* _Exercise directions_
Every line of the material should be output exactly as written.

* _Records for the task_
####################
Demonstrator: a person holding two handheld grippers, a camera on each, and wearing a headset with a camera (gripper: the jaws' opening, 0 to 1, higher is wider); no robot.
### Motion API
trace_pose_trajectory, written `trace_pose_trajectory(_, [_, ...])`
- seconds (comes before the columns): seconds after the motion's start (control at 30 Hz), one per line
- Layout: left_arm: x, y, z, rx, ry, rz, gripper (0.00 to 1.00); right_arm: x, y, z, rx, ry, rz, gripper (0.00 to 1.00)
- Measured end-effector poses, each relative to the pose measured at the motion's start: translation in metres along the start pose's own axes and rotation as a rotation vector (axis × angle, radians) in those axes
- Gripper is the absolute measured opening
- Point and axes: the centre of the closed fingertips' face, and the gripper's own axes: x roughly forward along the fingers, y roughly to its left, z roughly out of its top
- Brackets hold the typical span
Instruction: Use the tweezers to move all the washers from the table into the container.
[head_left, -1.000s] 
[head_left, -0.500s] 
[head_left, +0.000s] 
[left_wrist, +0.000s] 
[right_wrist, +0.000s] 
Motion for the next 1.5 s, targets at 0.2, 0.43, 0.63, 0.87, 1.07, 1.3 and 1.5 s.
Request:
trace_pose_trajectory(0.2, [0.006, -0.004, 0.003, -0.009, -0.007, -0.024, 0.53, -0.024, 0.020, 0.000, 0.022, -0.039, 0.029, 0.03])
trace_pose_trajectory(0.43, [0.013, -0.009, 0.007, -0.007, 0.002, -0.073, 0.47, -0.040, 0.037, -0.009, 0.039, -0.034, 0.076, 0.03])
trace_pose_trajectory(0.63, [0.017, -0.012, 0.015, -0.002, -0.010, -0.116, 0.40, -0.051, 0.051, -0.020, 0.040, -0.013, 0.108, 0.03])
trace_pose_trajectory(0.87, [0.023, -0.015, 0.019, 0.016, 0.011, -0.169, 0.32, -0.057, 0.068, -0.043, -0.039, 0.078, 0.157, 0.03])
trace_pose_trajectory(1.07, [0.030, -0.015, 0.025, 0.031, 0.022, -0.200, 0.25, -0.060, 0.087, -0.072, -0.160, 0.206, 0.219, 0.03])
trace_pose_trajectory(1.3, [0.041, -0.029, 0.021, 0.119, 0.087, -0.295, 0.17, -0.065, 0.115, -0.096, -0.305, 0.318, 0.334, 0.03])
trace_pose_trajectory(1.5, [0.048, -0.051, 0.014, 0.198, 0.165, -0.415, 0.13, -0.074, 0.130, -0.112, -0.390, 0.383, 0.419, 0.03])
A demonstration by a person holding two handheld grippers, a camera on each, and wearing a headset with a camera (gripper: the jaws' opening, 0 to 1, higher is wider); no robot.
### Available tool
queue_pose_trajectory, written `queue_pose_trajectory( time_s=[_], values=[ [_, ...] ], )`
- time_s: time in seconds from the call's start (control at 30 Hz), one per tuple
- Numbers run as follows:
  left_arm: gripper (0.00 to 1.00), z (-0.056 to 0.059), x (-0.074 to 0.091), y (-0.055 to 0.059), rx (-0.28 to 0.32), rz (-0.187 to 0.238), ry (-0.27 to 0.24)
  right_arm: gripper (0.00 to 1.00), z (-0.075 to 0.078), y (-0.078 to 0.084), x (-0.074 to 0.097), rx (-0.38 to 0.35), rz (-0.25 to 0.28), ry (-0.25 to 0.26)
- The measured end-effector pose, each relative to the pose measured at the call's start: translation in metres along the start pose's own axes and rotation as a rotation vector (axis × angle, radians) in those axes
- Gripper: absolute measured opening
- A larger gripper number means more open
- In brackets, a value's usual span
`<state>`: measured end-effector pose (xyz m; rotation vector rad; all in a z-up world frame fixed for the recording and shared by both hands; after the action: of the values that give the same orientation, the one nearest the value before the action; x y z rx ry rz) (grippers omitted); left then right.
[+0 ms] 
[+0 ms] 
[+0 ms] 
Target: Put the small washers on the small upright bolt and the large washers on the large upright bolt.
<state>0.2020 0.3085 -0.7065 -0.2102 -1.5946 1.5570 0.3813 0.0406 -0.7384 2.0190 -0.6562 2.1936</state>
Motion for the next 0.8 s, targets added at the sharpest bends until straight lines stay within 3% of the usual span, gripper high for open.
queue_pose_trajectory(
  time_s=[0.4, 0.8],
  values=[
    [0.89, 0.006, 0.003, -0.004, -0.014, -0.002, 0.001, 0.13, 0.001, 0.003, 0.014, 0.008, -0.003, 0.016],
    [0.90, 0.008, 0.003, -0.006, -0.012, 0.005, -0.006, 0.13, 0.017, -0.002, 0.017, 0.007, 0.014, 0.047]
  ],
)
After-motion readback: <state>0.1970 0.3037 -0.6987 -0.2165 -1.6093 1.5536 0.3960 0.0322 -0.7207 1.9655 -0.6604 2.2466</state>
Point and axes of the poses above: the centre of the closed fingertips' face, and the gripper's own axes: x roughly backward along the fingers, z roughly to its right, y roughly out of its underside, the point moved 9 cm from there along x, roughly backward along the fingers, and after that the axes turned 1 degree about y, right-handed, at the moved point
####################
* _Response for this exercise_
Demonstrator: a person holding two handheld grippers, a camera on each, and wearing a headset with a camera (gripper: the jaws' opening, 0 to 1, higher is wider); no robot.
### Motion API
trace_pose_trajectory, written `trace_pose_trajectory(_, [_, ...])`
- seconds (comes before the columns): seconds after the motion's start (control at 30 Hz), one per line
- Layout: left_arm: x, y, z, rx, ry, rz, gripper (0.00 to 1.00); right_arm: x, y, z, rx, ry, rz, gripper (0.00 to 1.00)
- Measured end-effector poses, each relative to the pose measured at the motion's start: translation in metres along the start pose's own axes and rotation as a rotation vector (axis × angle, radians) in those axes
- Gripper is the absolute measured opening
- Point and axes: the centre of the closed fingertips' face, and the gripper's own axes: x roughly forward along the fingers, y roughly to its left, z roughly out of its top
- Brackets hold the typical span
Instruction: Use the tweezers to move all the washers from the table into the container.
[head_left, -1.000s] 
[head_left, -0.500s] 
[head_left, +0.000s] 
[left_wrist, +0.000s] 
[right_wrist, +0.000s] 
Motion for the next 1.5 s, targets at 0.2, 0.43, 0.63, 0.87, 1.07, 1.3 and 1.5 s.
Request:
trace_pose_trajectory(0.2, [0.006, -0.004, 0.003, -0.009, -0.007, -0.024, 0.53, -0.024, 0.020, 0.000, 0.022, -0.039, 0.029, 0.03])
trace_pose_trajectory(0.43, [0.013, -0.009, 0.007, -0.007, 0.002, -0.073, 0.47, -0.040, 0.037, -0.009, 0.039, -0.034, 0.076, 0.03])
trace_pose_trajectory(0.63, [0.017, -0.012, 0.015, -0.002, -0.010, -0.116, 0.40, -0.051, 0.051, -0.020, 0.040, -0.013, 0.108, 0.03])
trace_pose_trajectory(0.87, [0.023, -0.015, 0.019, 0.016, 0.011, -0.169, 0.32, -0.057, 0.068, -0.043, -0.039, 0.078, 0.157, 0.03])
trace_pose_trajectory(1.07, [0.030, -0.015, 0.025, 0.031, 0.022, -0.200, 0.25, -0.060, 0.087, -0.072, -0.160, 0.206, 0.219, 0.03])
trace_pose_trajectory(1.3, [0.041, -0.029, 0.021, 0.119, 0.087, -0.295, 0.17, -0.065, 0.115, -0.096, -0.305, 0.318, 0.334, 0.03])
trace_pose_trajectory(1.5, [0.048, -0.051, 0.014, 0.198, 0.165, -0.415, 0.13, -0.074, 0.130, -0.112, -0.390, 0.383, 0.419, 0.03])
A demonstration by a person holding two handheld grippers, a camera on each, and wearing a headset with a camera (gripper: the jaws' opening, 0 to 1, higher is wider); no robot.
### Available tool
queue_pose_trajectory, written `queue_pose_trajectory( time_s=[_], values=[ [_, ...] ], )`
- time_s: time in seconds from the call's start (control at 30 Hz), one per tuple
- Numbers run as follows:
  left_arm: gripper (0.00 to 1.00), z (-0.056 to 0.059), x (-0.074 to 0.091), y (-0.055 to 0.059), rx (-0.28 to 0.32), rz (-0.187 to 0.238), ry (-0.27 to 0.24)
  right_arm: gripper (0.00 to 1.00), z (-0.075 to 0.078), y (-0.078 to 0.084), x (-0.074 to 0.097), rx (-0.38 to 0.35), rz (-0.25 to 0.28), ry (-0.25 to 0.26)
- The measured end-effector pose, each relative to the pose measured at the call's start: translation in metres along the start pose's own axes and rotation as a rotation vector (axis × angle, radians) in those axes
- Gripper: absolute measured opening
- A larger gripper number means more open
- In brackets, a value's usual span
`<state>`: measured end-effector pose (xyz m; rotation vector rad; all in a z-up world frame fixed for the recording and shared by both hands; after the action: of the values that give the same orientation, the one nearest the value before the action; x y z rx ry rz) (grippers omitted); left then right.
[+0 ms] 
[+0 ms] 
[+0 ms] 
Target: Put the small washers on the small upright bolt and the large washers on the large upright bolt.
<state>0.2020 0.3085 -0.7065 -0.2102 -1.5946 1.5570 0.3813 0.0406 -0.7384 2.0190 -0.6562 2.1936</state>
Motion for the next 0.8 s, targets added at the sharpest bends until straight lines stay within 3% of the usual span, gripper high for open.
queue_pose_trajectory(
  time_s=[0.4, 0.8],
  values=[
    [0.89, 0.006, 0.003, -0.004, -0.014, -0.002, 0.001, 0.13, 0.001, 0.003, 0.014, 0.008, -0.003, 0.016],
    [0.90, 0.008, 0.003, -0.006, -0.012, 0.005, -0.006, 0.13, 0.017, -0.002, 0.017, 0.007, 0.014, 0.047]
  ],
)
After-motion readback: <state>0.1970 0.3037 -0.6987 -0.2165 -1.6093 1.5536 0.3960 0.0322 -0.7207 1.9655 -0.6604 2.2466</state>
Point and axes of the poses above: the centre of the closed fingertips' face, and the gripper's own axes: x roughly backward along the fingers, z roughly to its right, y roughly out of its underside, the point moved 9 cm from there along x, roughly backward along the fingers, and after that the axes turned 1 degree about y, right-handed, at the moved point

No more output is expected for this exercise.